The most recent edition of this manual, the DSM-5, eliminates the term "gender identity disorder," which was long considered stigmatizing by mental health specialists and LGBT activists.
The new DSM refers only to "gender dysphoria," which focuses the attention on only those who feel distressed by gender identity issues. Having this still available as a diagnosis ensures a transgender person can still access related health care if needed. Hormone treatment would be one example. Another would be counseling for those who need help dealing with their emotions.

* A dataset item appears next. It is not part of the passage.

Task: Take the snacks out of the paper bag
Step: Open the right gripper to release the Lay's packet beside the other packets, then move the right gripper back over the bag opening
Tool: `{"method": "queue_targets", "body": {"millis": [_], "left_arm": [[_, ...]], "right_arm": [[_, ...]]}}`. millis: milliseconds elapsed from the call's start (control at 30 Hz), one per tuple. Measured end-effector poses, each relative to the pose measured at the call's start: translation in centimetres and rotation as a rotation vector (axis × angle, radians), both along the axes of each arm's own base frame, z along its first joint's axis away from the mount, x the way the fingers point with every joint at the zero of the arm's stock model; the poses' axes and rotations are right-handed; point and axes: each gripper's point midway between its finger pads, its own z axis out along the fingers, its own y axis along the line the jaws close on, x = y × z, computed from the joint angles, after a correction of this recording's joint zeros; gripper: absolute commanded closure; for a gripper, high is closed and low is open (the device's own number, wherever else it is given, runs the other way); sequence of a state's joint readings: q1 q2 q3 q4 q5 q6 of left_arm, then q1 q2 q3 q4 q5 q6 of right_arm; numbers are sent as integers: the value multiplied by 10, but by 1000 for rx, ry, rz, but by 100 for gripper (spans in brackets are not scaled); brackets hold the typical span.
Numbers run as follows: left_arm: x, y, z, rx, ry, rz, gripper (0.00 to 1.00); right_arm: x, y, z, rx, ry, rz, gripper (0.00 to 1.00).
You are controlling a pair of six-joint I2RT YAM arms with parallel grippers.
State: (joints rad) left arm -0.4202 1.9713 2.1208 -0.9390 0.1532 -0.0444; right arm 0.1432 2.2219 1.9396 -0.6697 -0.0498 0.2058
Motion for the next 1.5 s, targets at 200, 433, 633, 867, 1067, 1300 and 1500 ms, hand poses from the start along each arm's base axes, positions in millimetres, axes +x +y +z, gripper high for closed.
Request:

Nonconformity is common in kids.
Children as young as 3 can show early signs of gender identity issues, some mental health experts say. These children are not intersex -- they do not have a physical disorder or malformation of their sexual organs. The gender issue exists in the brain, though whether it's psychological or physiological is hotly debated.
Some children engage in gender nonconformity behavior, meaning they tend to take on roles and activities associated with the opposite gender. This could be a boy who grows his hair long or paints his nails, or a girl who wears only male clothing. From 2 percent to 5 percent of boys and 15 percent to 16 percent of girls exhibit gender nonconforming behavior, according to a 2012 Pediatrics editorial. For most, the behavior fades as they grow older.
This is not the same as a transgender identity, where the child is certain he/she was meant to be the opposite sex.
Transgender hormone therapy for children is a relatively new practice in the United States. Programs for transgender children exist in cities including Los Angeles, Seattle and San Francisco. The kids are treated by pediatric endocrinologists after long evaluations by mental health professionals.